The FDA’s priority review acceptance of BridgeBio’s BBP-418 is another step toward what William Blair previously dubbed a “diversified commercial portfolio.” It also adds to the rapidly building momentum in muscular dystrophy more broadly.
The FDA has accepted BridgeBio’s BBP-418 for priority review, setting up what William Blair analysts called the first of three potential blockbuster launches—and possibly paving the way for the first approved therapy for a rare type of muscular dystrophy.
The FDA has set a target action date of November 27 for BBP-418’s new drug application in limb-girdle muscular dystrophy type 2I/R9 (LGMD2I/R9) and is not planning to hold an advisory committee meeting to discuss the application, BridgeBio announced on Wednesday, representing “incremental positives for an approval and launch of the product in late 2026 or early 2027,” William Blair said in a note to investors.
BridgeBio shares rose 3% premarket Wednesday in response to the news, according to the firm, but were back down to $65.96 at the time of publication.
BridgeBio is supporting BBP-418’s application with data from the Phase 3 FORTIFY trial, in which the oral therapy met all primary and secondary endpoints at the pre-specified 12-month interim analysis, according to the biotech’s announcement, “showing treated individuals improving while placebo recipients declined across every key measure.”
Patients also saw increases in ambulatory and pulmonary function, and a 5% increase in predicted pulmonary volume versus placebo, BridgeBio reported in October 2025. Jefferies analysts at the time said the data represent a “best-case” scenario, adding that BBP-418 compares favorably with Sarepta Therapeutics’ SRP-9003, an investigational gene therapy for LGMD. That asset is currently in a Phase 3 trial.
LGMD2I/R9 occurs when mutations in the FKRP protein diminish but do not totally abolish its function, resulting in skeletal muscle damage, first to the lower and then the upper limbs. Pulmonary muscle and cardiac muscle involvement occur later in the disease process, and “patients ultimately die from respiratory failure,” BridgeBio Neuromuscular CEO Christine Siu said in a prepared statement on Wednesday.
“Data from the Phase III FORTIFY study have painted an impressive picture of the efficacy and safety of BBP-418, with consistent, highly statistically significant functional and biomarker efficacy over placebo in LGMD2I/R9 patients,” William Blair said on Wednesday.

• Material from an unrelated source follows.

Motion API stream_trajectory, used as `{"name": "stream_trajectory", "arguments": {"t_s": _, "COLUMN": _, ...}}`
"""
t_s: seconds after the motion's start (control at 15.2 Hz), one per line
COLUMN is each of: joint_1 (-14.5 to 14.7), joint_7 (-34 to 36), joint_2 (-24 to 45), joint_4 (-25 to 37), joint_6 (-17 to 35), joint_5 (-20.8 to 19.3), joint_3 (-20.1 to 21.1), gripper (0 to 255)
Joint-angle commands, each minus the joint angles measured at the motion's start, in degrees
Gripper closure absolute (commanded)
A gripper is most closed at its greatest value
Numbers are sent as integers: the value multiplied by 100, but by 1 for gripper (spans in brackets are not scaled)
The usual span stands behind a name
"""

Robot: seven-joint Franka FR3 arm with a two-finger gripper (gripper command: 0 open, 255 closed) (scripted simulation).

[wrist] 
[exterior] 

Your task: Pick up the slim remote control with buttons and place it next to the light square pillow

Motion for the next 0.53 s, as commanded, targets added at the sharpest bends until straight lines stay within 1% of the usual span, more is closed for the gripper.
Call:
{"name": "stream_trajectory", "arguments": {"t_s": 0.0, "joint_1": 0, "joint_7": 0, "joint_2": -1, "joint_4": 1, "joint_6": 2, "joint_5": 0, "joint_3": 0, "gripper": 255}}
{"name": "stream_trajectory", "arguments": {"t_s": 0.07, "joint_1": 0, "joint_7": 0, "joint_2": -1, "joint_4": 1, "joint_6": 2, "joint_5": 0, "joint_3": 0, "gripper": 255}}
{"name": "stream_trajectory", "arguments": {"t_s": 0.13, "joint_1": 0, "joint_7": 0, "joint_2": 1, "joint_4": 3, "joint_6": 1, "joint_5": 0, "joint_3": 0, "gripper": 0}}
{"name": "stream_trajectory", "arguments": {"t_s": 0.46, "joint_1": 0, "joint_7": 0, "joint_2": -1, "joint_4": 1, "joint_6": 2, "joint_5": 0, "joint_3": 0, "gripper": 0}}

The analysts estimated worldwide sales of $1.1 billion in 2035 for the program.
In a note on Wednesday, Jefferies analysts declared “90%+ confidence” in full approval of BBP-418 based on the FORTIFY interim results. “Net-net, $1B+ peak sales seems reasonable,” the firm added, modeling $600M+ in the U.S.

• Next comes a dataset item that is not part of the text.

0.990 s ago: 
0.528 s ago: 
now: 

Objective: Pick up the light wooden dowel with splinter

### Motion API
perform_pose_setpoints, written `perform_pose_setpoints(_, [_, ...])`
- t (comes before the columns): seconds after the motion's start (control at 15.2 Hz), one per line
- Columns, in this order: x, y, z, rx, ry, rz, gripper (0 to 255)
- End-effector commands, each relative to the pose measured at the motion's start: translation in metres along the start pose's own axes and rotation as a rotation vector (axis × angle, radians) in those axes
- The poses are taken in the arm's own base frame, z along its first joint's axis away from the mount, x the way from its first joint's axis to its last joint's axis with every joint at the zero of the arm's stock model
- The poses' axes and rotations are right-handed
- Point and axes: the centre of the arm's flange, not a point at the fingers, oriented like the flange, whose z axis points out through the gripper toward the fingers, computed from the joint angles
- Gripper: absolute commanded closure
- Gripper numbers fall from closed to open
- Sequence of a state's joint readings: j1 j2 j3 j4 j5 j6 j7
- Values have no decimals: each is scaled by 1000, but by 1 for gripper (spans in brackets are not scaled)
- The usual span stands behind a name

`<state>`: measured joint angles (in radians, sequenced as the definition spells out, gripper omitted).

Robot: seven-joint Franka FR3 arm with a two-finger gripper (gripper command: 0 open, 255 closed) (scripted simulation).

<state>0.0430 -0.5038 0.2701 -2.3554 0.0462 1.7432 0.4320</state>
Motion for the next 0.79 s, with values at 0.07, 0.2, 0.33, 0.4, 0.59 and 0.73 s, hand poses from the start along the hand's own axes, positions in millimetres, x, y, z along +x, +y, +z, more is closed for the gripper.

For BridgeBio, the priority review of BBP-418 is just one step on the company’s ladder toward what William Blair in a May 12 note called a “diversified commercial portfolio.” That note referenced the NDA submission that day of encaleret for autosomal dominant hypocalcemia type 1—another possible blockbuster, according to the analysts. A third potential blockbuster, William Blair said, is infigratinib in hypochondroplasia, for which BridgeBio is on track to submit an NDA in the third quarter of this year, per a May 8 note.
Muscular dystrophy momentum
BridgeBio’s news adds to the rapidly building momentum across a range of muscular dystrophies. Duchenne muscular dystrophy, in particular, has seen positive news of late. Dyne Therapeutics submitted a Biologics License Application to the FDA earlier this week for its exon 51 skipper DYNE-251, while REGENXBIO, Wave Life Sciences and Capricor Therapeutics are also all nearing the regulatory finish line in DMD.
Meanwhile, Novartis will soon learn whether its $12 billion buyout of Avidity last October was worth the risk. The company is anticipating data from a Phase 3 trial of the DMPK-targeting therapy del-desiran in 159 patients with myotonic dystrophy type 1 in the second half of this year. When asked by BioSpace whether this readout will make or break the acquisition, Oppenheimer’s Kostas Biliouris said “Mostly, yes. . . . This is perhaps 80% of the acquisition.”